**Goal of the exercise**.
The entries that follow need to be returned without any alteration.

**Data for this exercise**.
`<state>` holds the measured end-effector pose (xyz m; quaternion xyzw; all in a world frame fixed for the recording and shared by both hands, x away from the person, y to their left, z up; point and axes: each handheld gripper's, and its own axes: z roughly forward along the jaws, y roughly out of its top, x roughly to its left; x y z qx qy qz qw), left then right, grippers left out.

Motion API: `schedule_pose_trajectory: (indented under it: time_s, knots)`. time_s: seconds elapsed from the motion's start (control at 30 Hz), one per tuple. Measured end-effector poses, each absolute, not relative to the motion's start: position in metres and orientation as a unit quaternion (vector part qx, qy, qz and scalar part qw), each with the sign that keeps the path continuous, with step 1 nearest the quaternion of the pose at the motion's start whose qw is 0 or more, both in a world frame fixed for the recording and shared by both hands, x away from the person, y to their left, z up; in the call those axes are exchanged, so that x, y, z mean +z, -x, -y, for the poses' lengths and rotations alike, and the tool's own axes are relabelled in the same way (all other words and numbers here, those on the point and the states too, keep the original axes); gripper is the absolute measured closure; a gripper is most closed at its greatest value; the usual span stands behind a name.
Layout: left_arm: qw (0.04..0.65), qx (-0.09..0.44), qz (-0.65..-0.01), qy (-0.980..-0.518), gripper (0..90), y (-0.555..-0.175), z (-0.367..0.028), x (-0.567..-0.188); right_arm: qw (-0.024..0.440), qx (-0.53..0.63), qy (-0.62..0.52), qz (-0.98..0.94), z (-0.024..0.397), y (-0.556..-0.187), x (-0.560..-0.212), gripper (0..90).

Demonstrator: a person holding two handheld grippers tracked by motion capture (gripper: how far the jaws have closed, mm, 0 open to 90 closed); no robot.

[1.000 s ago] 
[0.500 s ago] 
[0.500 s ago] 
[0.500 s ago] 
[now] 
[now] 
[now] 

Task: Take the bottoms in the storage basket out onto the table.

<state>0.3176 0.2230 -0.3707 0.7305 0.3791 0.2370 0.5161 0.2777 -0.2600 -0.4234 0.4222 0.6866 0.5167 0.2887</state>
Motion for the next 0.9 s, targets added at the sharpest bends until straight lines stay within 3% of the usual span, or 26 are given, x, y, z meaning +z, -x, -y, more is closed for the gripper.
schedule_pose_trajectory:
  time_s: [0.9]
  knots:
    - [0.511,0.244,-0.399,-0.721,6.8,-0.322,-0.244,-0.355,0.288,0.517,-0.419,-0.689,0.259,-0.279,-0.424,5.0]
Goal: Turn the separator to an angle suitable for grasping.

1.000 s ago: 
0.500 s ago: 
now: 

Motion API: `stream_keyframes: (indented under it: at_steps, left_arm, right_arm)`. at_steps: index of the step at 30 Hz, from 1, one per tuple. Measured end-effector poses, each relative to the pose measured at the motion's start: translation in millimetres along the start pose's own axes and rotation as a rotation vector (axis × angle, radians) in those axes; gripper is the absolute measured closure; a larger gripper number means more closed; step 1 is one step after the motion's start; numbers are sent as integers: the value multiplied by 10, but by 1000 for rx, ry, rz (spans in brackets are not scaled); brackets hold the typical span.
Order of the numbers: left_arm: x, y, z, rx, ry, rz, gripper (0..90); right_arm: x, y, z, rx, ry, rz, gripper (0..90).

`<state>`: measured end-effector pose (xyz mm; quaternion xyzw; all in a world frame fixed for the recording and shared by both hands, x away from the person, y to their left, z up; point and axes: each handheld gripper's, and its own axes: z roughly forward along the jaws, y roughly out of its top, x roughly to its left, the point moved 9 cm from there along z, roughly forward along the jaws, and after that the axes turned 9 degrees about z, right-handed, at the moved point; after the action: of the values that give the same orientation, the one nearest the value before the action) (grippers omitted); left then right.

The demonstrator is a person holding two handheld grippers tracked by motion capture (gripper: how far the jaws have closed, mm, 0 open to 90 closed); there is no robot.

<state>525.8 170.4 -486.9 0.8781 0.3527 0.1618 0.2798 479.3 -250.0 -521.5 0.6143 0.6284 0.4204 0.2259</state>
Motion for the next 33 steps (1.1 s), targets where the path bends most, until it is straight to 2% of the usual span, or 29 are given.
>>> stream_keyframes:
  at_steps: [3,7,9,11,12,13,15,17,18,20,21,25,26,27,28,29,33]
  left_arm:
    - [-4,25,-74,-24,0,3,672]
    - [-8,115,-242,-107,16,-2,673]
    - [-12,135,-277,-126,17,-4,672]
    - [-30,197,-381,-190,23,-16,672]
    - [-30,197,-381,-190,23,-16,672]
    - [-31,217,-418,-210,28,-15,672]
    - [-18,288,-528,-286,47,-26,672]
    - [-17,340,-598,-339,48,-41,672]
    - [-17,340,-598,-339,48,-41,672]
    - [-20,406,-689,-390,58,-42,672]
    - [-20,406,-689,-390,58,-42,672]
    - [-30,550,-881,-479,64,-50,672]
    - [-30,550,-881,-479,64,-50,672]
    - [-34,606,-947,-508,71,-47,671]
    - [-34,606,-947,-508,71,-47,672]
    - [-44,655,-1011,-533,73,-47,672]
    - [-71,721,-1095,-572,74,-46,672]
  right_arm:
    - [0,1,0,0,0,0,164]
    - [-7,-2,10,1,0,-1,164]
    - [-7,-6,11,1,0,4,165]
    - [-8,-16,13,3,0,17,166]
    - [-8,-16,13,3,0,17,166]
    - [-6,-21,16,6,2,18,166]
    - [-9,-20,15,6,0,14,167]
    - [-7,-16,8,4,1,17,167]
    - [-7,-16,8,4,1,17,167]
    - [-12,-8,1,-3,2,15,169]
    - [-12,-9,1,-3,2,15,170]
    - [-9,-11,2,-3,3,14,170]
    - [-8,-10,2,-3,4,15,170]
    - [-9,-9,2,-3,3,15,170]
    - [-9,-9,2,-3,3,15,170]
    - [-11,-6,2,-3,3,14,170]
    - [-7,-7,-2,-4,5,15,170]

**Answer below**.
`<state>` holds the measured end-effector pose (xyz m; quaternion xyzw; all in a world frame fixed for the recording and shared by both hands, x away from the person, y to their left, z up; point and axes: each handheld gripper's, and its own axes: z roughly forward along the jaws, y roughly out of its top, x roughly to its left; x y z qx qy qz qw), left then right, grippers left out.

Motion API: `schedule_pose_trajectory: (indented under it: time_s, knots)`. time_s: seconds elapsed from the motion's start (control at 30 Hz), one per tuple. Measured end-effector poses, each absolute, not relative to the motion's start: position in metres and orientation as a unit quaternion (vector part qx, qy, qz and scalar part qw), each with the sign that keeps the path continuous, with step 1 nearest the quaternion of the pose at the motion's start whose qw is 0 or more, both in a world frame fixed for the recording and shared by both hands, x away from the person, y to their left, z up; in the call those axes are exchanged, so that x, y, z mean +z, -x, -y, for the poses' lengths and rotations alike, and the tool's own axes are relabelled in the same way (all other words and numbers here, those on the point and the states too, keep the original axes); gripper is the absolute measured closure; a gripper is most closed at its greatest value; the usual span stands behind a name.
Layout: left_arm: qw (0.04..0.65), qx (-0.09..0.44), qz (-0.65..-0.01), qy (-0.980..-0.518), gripper (0..90), y (-0.555..-0.175), z (-0.367..0.028), x (-0.567..-0.188); right_arm: qw (-0.024..0.440), qx (-0.53..0.63), qy (-0.62..0.52), qz (-0.98..0.94), z (-0.024..0.397), y (-0.556..-0.187), x (-0.560..-0.212), gripper (0..90).

Demonstrator: a person holding two handheld grippers tracked by motion capture (gripper: how far the jaws have closed, mm, 0 open to 90 closed); no robot.

[1.000 s ago] 
[0.500 s ago] 
[0.500 s ago] 
[0.500 s ago] 
[now] 
[now] 
[now] 

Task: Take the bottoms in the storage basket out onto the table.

<state>0.3176 0.2230 -0.3707 0.7305 0.3791 0.2370 0.5161 0.2777 -0.2600 -0.4234 0.4222 0.6866 0.5167 0.2887</state>
Motion for the next 0.9 s, targets added at the sharpest bends until straight lines stay within 3% of the usual span, or 26 are given, x, y, z meaning +z, -x, -y, more is closed for the gripper.
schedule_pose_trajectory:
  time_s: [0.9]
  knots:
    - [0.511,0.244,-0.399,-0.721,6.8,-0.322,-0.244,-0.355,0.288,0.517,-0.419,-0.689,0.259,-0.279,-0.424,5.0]
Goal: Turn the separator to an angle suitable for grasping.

1.000 s ago: 
0.500 s ago: 
now: 

Motion API: `stream_keyframes: (indented under it: at_steps, left_arm, right_arm)`. at_steps: index of the step at 30 Hz, from 1, one per tuple. Measured end-effector poses, each relative to the pose measured at the motion's start: translation in millimetres along the start pose's own axes and rotation as a rotation vector (axis × angle, radians) in those axes; gripper is the absolute measured closure; a larger gripper number means more closed; step 1 is one step after the motion's start; numbers are sent as integers: the value multiplied by 10, but by 1000 for rx, ry, rz (spans in brackets are not scaled); brackets hold the typical span.
Order of the numbers: left_arm: x, y, z, rx, ry, rz, gripper (0..90); right_arm: x, y, z, rx, ry, rz, gripper (0..90).

`<state>`: measured end-effector pose (xyz mm; quaternion xyzw; all in a world frame fixed for the recording and shared by both hands, x away from the person, y to their left, z up; point and axes: each handheld gripper's, and its own axes: z roughly forward along the jaws, y roughly out of its top, x roughly to its left, the point moved 9 cm from there along z, roughly forward along the jaws, and after that the axes turned 9 degrees about z, right-handed, at the moved point; after the action: of the values that give the same orientation, the one nearest the value before the action) (grippers omitted); left then right.

The demonstrator is a person holding two handheld grippers tracked by motion capture (gripper: how far the jaws have closed, mm, 0 open to 90 closed); there is no robot.

<state>525.8 170.4 -486.9 0.8781 0.3527 0.1618 0.2798 479.3 -250.0 -521.5 0.6143 0.6284 0.4204 0.2259</state>
Motion for the next 33 steps (1.1 s), targets where the path bends most, until it is straight to 2% of the usual span, or 29 are given.
>>> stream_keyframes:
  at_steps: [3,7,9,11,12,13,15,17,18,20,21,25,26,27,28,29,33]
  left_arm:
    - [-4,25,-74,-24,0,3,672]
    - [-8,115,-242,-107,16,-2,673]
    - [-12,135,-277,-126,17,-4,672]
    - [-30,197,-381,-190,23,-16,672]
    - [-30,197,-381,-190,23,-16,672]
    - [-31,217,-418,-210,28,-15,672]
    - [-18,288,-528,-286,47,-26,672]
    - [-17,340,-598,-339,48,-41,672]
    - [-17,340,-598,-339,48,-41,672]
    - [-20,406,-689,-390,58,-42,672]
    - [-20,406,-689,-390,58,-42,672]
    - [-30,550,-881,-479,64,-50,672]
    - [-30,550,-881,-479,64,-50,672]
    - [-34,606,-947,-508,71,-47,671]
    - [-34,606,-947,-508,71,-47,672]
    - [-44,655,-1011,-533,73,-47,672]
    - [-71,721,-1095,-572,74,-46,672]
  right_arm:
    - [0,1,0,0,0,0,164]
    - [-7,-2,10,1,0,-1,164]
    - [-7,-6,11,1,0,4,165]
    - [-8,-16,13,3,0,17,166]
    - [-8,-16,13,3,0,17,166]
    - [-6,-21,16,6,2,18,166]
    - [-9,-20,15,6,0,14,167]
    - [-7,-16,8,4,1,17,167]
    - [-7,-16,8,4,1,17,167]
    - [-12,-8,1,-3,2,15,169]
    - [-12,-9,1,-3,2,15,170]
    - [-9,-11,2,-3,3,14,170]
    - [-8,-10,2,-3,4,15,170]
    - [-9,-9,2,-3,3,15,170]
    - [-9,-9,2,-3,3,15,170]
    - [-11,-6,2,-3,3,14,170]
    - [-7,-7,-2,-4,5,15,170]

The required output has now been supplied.